# Found some old trash on the curb



## MobilePioneer (2 mo ago)

It’s not the first time. 🤘


----------



## Old Skewl (May 30, 2011)

Those are in nice shape. Awesome find!. One many trash is another man’s treasure. Lol!


----------



## CCole (Sep 9, 2020)

How do they sound?


----------



## M_Mark28 (Mar 11, 2021)

Nice, my neighbor was throwing out these kef 103.2’s. I snatched them up 😁


----------



## Forddenial (8 mo ago)

Where is this magical land that people give away those beauties?!?


----------



## Sounds_Insane (8 mo ago)

There was a garage sale by my house a couple months ago, it looked like someone was into collecting home audio and died, everything was "make offer". Some of the stuff was in rough shape, looks like it was stored in a garage or basement for decades but other stuff looked new.

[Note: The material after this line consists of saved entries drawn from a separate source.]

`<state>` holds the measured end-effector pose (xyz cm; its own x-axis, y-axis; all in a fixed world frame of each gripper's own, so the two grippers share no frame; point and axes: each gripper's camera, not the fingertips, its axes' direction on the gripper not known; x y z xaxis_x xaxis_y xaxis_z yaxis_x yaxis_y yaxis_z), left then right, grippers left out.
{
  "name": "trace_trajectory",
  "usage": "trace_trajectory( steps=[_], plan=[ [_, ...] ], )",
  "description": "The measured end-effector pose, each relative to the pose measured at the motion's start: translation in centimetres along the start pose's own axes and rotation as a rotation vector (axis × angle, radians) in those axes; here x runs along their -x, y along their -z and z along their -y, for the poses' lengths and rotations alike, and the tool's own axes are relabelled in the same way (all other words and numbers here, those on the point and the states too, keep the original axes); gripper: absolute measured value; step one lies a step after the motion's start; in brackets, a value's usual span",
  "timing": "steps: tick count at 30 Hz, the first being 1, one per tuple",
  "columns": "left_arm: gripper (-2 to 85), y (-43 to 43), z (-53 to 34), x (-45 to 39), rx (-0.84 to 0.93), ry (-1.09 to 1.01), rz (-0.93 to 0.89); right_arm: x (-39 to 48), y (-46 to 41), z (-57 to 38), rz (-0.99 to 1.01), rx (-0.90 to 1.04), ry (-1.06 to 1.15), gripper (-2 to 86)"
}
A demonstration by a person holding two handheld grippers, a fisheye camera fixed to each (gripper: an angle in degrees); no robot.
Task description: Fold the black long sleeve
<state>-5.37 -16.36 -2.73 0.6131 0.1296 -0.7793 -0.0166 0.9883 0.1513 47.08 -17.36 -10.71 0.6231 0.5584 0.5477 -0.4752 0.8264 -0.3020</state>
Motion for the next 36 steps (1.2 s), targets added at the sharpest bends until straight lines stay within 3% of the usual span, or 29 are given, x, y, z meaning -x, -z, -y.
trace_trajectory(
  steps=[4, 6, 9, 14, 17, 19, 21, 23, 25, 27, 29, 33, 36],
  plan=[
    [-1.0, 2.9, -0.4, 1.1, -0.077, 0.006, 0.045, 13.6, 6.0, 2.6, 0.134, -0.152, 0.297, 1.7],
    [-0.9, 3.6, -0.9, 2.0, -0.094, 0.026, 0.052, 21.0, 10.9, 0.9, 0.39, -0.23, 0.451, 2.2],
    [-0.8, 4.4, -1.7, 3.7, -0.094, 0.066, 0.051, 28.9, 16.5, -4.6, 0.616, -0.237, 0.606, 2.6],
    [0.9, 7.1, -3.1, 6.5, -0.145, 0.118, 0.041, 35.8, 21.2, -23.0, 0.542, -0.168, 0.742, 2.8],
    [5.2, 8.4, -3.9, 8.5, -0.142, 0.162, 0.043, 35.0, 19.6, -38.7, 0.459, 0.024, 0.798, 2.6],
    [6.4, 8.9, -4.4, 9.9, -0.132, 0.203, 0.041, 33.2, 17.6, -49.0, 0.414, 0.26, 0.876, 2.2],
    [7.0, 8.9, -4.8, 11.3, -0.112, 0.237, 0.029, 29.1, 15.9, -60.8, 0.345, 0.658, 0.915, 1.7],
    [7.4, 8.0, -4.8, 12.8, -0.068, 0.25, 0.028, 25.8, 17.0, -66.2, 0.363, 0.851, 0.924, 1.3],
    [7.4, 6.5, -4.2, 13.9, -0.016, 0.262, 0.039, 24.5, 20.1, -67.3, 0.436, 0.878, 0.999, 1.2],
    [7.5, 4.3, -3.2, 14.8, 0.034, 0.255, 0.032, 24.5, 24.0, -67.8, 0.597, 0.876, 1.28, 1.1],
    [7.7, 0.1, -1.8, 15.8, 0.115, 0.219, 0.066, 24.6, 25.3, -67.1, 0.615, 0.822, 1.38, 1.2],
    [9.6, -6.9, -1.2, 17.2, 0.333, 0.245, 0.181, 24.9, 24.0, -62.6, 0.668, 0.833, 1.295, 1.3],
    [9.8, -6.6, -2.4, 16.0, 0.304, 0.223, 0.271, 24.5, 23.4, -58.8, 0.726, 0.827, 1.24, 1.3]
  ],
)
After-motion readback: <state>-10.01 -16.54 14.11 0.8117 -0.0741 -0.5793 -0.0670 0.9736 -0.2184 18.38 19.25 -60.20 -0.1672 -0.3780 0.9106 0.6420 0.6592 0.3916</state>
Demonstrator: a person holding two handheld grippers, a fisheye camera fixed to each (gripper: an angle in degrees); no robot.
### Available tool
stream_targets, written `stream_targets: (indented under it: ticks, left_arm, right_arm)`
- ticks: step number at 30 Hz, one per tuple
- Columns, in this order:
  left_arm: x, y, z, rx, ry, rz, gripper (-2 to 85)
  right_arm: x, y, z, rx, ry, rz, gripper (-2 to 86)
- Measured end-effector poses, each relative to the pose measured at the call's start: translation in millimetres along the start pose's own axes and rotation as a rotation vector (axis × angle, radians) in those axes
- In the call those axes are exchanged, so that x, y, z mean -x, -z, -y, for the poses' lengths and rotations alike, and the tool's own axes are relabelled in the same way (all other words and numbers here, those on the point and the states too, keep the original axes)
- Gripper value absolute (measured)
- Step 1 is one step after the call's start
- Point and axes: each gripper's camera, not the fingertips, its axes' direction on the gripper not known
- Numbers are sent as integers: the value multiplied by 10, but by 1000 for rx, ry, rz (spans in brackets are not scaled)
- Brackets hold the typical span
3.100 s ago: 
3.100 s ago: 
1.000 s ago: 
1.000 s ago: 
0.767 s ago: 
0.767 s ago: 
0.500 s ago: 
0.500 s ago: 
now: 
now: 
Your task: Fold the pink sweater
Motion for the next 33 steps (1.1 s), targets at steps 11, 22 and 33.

What made me stop was some subs in styrofoam cubes I could see while driving by. they were Memorex 12" subs, just the raw drivers, brand new. I didn't know anything about any of the speaker there so I didn't grab anything, but I'm sure there was some deals to be had. The people probably threw it all away after. The lady watching over stuff was sleeping in a chair in the garage, she never knew I stopped by. haha


----------



## saltyone (Feb 2, 2019)

I would jump a curb and run over pedestrians to get at those speakers. Wow.


----------